DIRECTIONS:
Print all the data, keeping every line exactly as it is.

DATA RECORDS:

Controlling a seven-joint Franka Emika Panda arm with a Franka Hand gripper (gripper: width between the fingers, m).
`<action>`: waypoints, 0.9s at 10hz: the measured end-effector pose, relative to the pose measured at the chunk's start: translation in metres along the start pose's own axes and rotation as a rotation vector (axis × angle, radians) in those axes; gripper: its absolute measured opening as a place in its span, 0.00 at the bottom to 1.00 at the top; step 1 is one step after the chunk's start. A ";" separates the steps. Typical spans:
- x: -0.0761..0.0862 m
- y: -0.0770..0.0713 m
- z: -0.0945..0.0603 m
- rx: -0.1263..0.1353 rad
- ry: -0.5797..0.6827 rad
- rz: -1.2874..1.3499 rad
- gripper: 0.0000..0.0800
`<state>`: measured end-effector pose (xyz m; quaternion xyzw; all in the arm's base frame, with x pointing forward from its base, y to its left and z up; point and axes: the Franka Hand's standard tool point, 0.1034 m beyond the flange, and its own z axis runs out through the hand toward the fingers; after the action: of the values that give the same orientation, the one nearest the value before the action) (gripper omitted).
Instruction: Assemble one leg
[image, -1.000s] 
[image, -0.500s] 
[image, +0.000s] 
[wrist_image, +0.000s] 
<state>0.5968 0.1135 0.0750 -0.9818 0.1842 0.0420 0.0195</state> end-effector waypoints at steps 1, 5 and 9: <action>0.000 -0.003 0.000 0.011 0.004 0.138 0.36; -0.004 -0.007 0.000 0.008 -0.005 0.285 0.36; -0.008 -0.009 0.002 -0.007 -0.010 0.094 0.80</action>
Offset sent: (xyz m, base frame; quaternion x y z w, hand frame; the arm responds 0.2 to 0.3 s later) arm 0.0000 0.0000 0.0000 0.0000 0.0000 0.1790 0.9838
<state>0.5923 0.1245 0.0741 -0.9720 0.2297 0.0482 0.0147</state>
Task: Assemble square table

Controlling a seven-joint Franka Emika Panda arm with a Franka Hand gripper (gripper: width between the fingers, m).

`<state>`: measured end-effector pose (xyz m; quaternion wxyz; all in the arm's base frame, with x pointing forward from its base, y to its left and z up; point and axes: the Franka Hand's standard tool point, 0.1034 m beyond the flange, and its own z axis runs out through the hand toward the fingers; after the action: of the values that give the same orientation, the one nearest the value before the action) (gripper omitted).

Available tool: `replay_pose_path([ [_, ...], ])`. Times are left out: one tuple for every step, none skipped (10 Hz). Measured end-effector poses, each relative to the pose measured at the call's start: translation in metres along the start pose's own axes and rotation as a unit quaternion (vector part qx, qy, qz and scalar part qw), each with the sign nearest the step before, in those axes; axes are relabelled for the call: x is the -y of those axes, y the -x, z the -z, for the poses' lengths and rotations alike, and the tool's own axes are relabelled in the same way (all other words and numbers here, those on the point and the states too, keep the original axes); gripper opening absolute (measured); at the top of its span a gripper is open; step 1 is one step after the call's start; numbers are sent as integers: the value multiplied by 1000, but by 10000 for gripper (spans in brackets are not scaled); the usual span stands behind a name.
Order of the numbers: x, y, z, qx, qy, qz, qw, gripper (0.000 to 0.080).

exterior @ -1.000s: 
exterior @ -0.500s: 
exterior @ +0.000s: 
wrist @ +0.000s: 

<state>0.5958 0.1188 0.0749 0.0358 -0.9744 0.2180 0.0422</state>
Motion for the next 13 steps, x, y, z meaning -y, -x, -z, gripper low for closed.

TASK RESPONSE:
Controlling a seven-joint Franka Emika Panda arm with a Franka Hand gripper (gripper: width between the fingers, m).
`<action>`: waypoints, 0.9s at 10hz: the measured end-effector pose, relative to the pose measured at the chunk's start: translation in metres along the start pose's own axes and rotation as a rotation vector (axis × angle, radians) in those axes; gripper: its absolute measured opening as a place in its span, 0.00 at the bottom to 1.00 at the top; step 1 is one step after the chunk's start. A ";" separates the steps. Typical spans:
- x: -0.0761..0.0862 m
- y: -0.0770..0.0713 m
- z: -0.0945..0.0603 m
- rx: -0.1263..0.1353 rad
- ry: -0.5797..0.6827 rad
- rz: -1.2874..1.3499 rad
- gripper: 0.0000..0.0800
`<state>`: measured end-effector pose (xyz m; quaternion xyzw; all in the arm's base frame, with x pointing forward from its base, y to its left and z up; point and axes: the Franka Hand's standard tool point, 0.1034 m beyond the flange, and its own z axis runs out through the hand toward the fingers; after the action: of the values that give the same orientation, the one nearest the value before the action) (gripper omitted).
Instruction: Assemble one leg
[image, -1.000s] 
[image, -0.500s] 
[image, +0.000s] 
[wrist_image, +0.000s] 
<state>0.5968 0.1135 0.0750 -0.9818 0.1842 0.0420 0.0195</state> end-effector waypoints at steps 1, 5 and 9: <action>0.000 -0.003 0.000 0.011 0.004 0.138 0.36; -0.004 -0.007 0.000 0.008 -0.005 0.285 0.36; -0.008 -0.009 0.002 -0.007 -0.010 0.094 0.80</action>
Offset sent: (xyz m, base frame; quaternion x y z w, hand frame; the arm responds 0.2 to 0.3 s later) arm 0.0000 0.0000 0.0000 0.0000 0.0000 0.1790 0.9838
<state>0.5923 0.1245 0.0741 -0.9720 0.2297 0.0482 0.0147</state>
Task: Assemble square table

Controlling a seven-joint Franka Emika Panda arm with a Franka Hand gripper (gripper: width between the fingers, m).

`<state>`: measured end-effector pose (xyz m; quaternion wxyz; all in the arm's base frame, with x pointing forward from its base, y to its left and z up; point and axes: the Franka Hand's standard tool point, 0.1034 m beyond the flange, and its own z axis runs out through the hand toward the fingers; after the action: of the values that give the same orientation, the one nearest the value before the action) (gripper omitted).

Available tool: `replay_pose_path([ [_, ...], ])`. Times are left out: one tuple for every step, none skipped (10 Hz). Measured end-effector poses, each relative to the pose measured at the call's start: translation in metres along the start pose's own axes and rotation as a unit quaternion (vector part qx, qy, qz and scalar part qw), each with the sign nearest the step before, in those axes; axes are relabelled for the call: x is the -y of those axes, y the -x, z the -z, for the poses' lengths and rotations alike, and the tool's own axes are relabelled in the same way (all other words and numbers here, those on the point and the states too, keep the original axes); gripper opening absolute (measured); at the top of its span a gripper is open; step 1 is one step after the call's start; numbers are sent as integers: the value multiplied by 1000, but by 10000 for gripper (spans in brackets are not scaled); the usual span stands behind a name.
Order of the numbers: x, y, z, qx, qy, qz, qw, gripper (0.000 to 0.080).

exterior @ -1.000s: 
exterior @ -0.500s: 
exterior @ +0.000s: 
wrist @ +0.000s: 

<state>0.5958 0.1188 0.0749 0.0358 -0.9744 0.2180 0.0422</state>
Motion for the next 13 steps, x, y, z meaning -y, -x, -z, gripper low for closed.

That was the complete answer.